Instructions to follow: Nothing but a full, exact copy of the data is needed.

Exercise data:
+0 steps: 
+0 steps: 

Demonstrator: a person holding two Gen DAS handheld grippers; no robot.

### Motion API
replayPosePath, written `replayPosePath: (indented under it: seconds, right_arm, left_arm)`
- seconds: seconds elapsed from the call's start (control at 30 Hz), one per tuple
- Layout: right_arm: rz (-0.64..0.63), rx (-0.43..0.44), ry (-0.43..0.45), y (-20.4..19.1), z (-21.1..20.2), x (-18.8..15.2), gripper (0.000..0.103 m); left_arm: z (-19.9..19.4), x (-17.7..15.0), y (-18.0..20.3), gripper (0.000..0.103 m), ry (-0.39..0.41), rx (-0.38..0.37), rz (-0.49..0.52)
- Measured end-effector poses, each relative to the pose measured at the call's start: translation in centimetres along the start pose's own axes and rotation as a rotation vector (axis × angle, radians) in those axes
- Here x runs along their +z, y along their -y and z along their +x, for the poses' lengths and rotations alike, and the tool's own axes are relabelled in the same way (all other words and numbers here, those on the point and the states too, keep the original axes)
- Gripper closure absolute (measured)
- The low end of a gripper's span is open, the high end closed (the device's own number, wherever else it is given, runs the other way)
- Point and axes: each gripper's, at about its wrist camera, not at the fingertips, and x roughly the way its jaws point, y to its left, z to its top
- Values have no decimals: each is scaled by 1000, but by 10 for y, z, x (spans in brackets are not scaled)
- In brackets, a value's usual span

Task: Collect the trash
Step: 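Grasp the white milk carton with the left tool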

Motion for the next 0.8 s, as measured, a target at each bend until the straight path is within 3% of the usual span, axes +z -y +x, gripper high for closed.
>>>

Exercise response:
+0 steps: 
+0 steps: 

Demonstrator: a person holding two Gen DAS handheld grippers; no robot.

### Motion API
replayPosePath, written `replayPosePath: (indented under it: seconds, right_arm, left_arm)`
- seconds: seconds elapsed from the call's start (control at 30 Hz), one per tuple
- Layout: right_arm: rz (-0.64..0.63), rx (-0.43..0.44), ry (-0.43..0.45), y (-20.4..19.1), z (-21.1..20.2), x (-18.8..15.2), gripper (0.000..0.103 m); left_arm: z (-19.9..19.4), x (-17.7..15.0), y (-18.0..20.3), gripper (0.000..0.103 m), ry (-0.39..0.41), rx (-0.38..0.37), rz (-0.49..0.52)
- Measured end-effector poses, each relative to the pose measured at the call's start: translation in centimetres along the start pose's own axes and rotation as a rotation vector (axis × angle, radians) in those axes
- Here x runs along their +z, y along their -y and z along their +x, for the poses' lengths and rotations alike, and the tool's own axes are relabelled in the same way (all other words and numbers here, those on the point and the states too, keep the original axes)
- Gripper closure absolute (measured)
- The low end of a gripper's span is open, the high end closed (the device's own number, wherever else it is given, runs the other way)
- Point and axes: each gripper's, at about its wrist camera, not at the fingertips, and x roughly the way its jaws point, y to its left, z to its top
- Values have no decimals: each is scaled by 1000, but by 10 for y, z, x (spans in brackets are not scaled)
- In brackets, a value's usual span

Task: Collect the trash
Step: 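Grasp the white milk carton with the left tool
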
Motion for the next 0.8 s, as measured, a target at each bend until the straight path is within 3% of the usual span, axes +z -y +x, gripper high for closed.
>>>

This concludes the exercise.